Impact of blending on hydrolysis and ethanol fermentation of garden wastes

Abstract Mixed biomass has the characteristics of stable supply and low cost of collection, and its bio-refinery could provide an effective contribution to the sustainable development of fuel ethanol production. Compared to traditional single energy crops, the key challenge of mixed biomass conversion lies in overcoming the non-uniformity of blended materials. In this study, the influence of blending on hydrolysis and ethanol fermentation of garden wastes was investigated. There was an unexpected result in that the total xylose yield during a liquid hot water process was enhanced when different garden biomasses were mixed.

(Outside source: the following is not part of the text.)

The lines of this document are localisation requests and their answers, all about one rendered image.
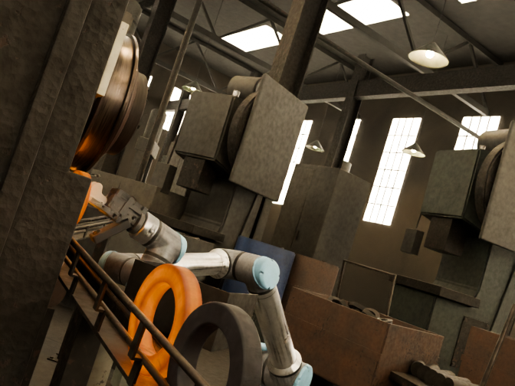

The peak of total xylose recovery appeared at the value of ∼0.5 for the ratio of xylan to lignin, which was further confirmed by blending multiple biomasses. Moreover, the non-uniformity of physio-chemical characteristics in mixed garden wastes restricted the co-hydrolysis of cellulose, particularly in the mixed-five-biomass. In spite of this disadvantage, blended feedstocks showed a better flow behavior, which could make them more suitable for enzymatic hydrolysis and ethanol fermentation with high substrate loading. The 72 h enzymatic digestibility and glucose concentration of treated mixed-three-biomass reached 100 ± 5% and 52.3 ± 2.6 g/l under the conditions of 15% (w/v) substrate loading, with the addition of 1% (v/v) Tween 20, which gave a maximum ethanol concentration of 16.9 ± 0.8 g/l. Overall, these results have shown that the complementary or synergistic effects of different individual biomasses make it feasible to produce ethanol from mixed biomass.